Just Say Uncle

The Smithereens, Diana Panton & Crossword Smiles

The Smithereens

The Lost Album (Tollie)


I refuse to let The SmithereensLost Album to be a bittersweet realization. As a diehard fan of these Jersey boys, I claim it as nothing short of a miracle. It’s a gift that 99% of Smithereens’ fans thought was an impossibility, a new album with original frontman Pat DiNizio’s distinctive baritone, front and center.

In between record deals with Capitol and RCA, in 1993, the band headed into the studio on their own dime. The twelve tracks we’re treated to here, are power pop gold. Slightly less-produced than 1989’s 11 and1991’s Blow Up, it’s chock-full of the meat-and-potatoes rock the quartet is famous for.

Out Of This World and Stop Bringing Me Down, find the band in their Marshall crunch mode, while Monkey Man and I’m Sexy are pure pop fun. The real standouts, however, are some of the more quiet numbers, where DiNizio lets his inner Buddy Holly take over. A World Apart and Face The World With Pride are among the best material The Smithereens have ever produced. Dammit, this is wonderful!


Diana Panton

Blue (SRG)


As a critic, I listen to a massive amount of new music, for the purpose of reviewing it. More often than not, though, the cursory consideration is more of a task that needs to be completed, and less, a moment of musical enjoyment. In a very small fraction of those instances, I am quite literally awe-struck by what I’m hearing. This, is that.

Diana Panton is an award-winning jazz singer, blessed with a voice that softly enters the room and then the ears, with a whisper that cannot be ignored. It is as similarly-captivating as the emoting of classic singers like Mindy Smith and Madeleine Peyroux, you simply hear it and want more.

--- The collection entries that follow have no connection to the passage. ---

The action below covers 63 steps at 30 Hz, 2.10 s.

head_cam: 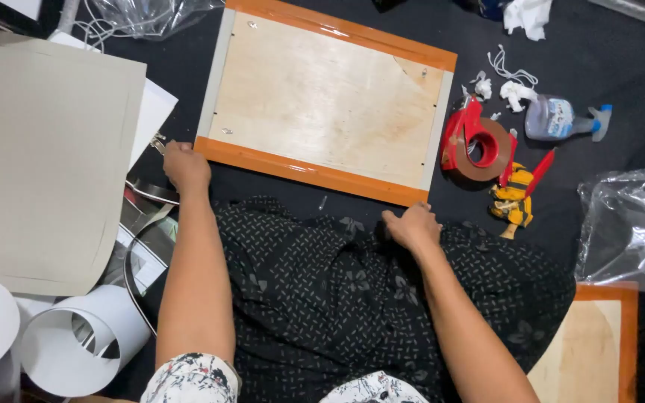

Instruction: Applying red adhesive tape to the back edges of a wooden picture frame and smoothing it with a tool.

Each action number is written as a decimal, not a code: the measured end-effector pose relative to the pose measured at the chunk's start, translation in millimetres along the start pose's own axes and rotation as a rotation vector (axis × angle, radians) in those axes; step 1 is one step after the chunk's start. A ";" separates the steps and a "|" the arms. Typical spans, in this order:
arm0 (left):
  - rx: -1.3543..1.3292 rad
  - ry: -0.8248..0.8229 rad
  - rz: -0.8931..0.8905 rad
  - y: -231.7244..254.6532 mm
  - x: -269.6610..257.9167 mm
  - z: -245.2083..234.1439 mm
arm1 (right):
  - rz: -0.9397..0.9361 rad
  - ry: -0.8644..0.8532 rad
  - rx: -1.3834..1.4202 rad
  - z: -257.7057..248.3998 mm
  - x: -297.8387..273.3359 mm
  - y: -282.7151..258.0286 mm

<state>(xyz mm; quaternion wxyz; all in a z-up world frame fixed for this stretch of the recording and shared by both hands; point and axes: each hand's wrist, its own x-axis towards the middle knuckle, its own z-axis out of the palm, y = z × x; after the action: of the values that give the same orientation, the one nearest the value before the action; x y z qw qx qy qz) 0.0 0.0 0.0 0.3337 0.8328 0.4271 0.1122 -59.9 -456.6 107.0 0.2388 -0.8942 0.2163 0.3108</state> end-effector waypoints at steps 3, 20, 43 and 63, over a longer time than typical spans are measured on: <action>0.119 0.070 -0.036 27.7 -23.1 -21.1 | -0.126 0.116 -0.129 -27.1 -5.4 -5.8; -0.567 -0.738 -0.183 142.1 -232.2 -12.1 | -0.097 0.477 -0.355 -82.2 128.9 29.4; -0.995 -0.827 -0.857 148.7 -228.4 1.6 | -0.611 0.410 -0.337 -121.6 246.3 -173.7; -0.800 -0.301 -0.390 179.5 -225.4 -40.3 | -0.489 0.452 -0.015 -138.6 156.3 -144.4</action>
<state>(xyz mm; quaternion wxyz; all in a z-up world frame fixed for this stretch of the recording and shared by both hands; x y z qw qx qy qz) -42.3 -232.7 169.4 0.7016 0.5499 0.4458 0.0811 191.6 -457.2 142.2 0.2458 -0.9677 0.0403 0.0398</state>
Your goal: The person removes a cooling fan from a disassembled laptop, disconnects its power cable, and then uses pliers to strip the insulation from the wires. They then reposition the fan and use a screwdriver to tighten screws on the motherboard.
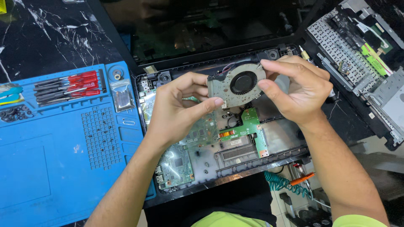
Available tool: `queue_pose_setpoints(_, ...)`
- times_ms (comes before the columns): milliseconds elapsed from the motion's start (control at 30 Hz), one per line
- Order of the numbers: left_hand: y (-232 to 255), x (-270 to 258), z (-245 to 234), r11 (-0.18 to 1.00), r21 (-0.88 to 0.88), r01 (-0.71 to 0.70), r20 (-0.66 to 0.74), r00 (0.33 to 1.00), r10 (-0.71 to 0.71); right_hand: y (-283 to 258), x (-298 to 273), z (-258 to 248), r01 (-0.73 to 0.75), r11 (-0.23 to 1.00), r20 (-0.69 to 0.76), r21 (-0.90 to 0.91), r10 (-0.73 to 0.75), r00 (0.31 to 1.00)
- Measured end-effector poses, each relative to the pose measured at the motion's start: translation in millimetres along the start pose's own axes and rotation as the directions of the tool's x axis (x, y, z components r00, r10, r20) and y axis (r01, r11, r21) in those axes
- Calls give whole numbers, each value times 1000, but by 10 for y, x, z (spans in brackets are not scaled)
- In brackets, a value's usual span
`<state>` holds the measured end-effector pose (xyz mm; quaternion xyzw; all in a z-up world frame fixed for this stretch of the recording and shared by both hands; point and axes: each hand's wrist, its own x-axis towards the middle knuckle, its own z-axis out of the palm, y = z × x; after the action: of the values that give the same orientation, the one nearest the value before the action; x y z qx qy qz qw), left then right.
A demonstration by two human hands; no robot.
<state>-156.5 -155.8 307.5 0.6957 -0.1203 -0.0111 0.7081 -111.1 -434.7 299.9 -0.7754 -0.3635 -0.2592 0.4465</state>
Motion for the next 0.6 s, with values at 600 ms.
queue_pose_setpoints(600,-33,4,47,973,-180,144,66,989,-134,-124,179,-59,240,966,311,-98,-199,929)
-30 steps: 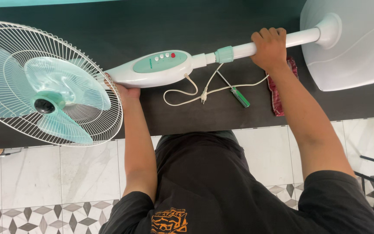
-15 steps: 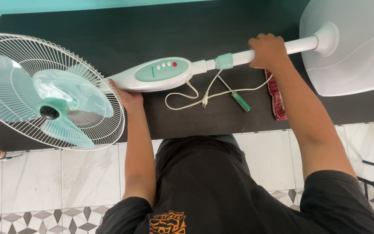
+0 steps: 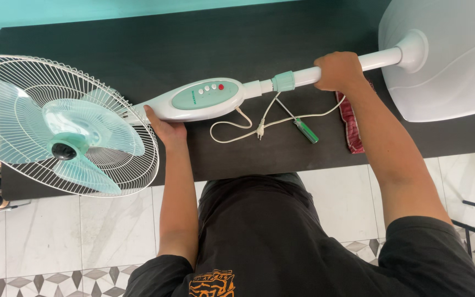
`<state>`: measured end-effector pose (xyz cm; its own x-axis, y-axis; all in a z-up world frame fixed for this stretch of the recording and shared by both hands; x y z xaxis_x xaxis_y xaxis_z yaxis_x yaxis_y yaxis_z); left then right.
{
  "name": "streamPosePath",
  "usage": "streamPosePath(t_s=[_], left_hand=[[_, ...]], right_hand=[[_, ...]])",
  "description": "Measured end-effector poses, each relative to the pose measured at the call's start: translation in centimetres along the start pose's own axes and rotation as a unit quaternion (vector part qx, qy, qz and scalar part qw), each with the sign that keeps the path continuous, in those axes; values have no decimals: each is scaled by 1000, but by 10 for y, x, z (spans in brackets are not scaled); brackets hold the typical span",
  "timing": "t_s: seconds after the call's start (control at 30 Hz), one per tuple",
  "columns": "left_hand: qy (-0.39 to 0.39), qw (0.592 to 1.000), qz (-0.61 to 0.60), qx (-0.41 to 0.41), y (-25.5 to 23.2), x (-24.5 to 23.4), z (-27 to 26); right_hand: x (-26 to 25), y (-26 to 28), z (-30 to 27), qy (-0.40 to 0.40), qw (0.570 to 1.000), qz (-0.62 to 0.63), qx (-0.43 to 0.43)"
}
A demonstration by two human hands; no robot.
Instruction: The person wipes a dark table with a red cloth, then places a standing fan on the table. Using a screwdriver, they loosen and remove the fan's neck joint, separating the head from the stand. The parts are laid on the table.
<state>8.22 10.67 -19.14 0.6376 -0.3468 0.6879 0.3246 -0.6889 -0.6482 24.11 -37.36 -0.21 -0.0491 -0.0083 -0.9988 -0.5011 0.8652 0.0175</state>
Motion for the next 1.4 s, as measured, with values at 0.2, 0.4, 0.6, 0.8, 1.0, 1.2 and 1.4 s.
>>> streamPosePath(t_s=[0.2, 0.4, 0.6, 0.8, 1.0, 1.2, 1.4], left_hand=[[54, 991, -125, -17, 1, 5, 9], [98, 978, -182, -29, 1, 14, 16], [59, 965, -253, -39, -24, 5, 21], [55, 954, -283, -83, -32, 6, 17], [84, 961, -259, -53, -33, 2, 31], [-15, 985, -169, -25, -30, -23, 53], [50, 995, -85, 13, -37, 4, 70]], right_hand=[[-20, 12, -22, -149, 987, 13, -56], [-22, 17, -70, -332, 942, -6, -56], [-23, -31, -80, -352, 935, -23, -29], [-13, -59, -91, -389, 921, -6, -19], [-10, -90, -87, -379, 925, -31, -18], [-16, -105, -75, -334, 939, -61, -54], [-20, -132, -72, -252, 965, -72, -17]])
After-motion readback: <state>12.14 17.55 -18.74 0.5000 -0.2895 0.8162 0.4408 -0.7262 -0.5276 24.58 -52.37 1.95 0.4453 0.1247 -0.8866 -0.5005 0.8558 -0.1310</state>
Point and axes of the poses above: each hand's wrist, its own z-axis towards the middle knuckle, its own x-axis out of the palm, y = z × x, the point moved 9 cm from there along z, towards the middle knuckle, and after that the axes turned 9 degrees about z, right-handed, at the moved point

The opener, a medley of Where Do You Start? and Once Upon A Time, is exquisite. Heartbreak has never sounded so good. Panton’s version of Lennon and McCartney’s Yesterday, is relevatory, with an arrangement that bends the familiar melody into new shapes and sizes. There are many other really savvy song selections here, like a wonderful reading of Armando Manzanero Canche and Norma Winstone’s classic, Just Sometimes. Very highly recommended.


Crossword Smiles

Pressed & Ironed (Big Stir)


Big Stir Records gives us the debut from Crossword Smiles, a new collaboration comprised of Tom Curless and Chip Saam. These two gents are well-known in pop circles, a place where Pressed & Ironed will doubtlessly be embraced.

The opener, Feet On The Ground, is a nifty Gin Blossoms-styled rocker, followed by the somber October Leaves, which feels like more 90’s-inspired alt-rock, in the absolute best way. In fact, a lot of these tracks conjured up images of my own life, pre-marriage and responsibilities, when I was completely unattached and gigging around Chicago with my band.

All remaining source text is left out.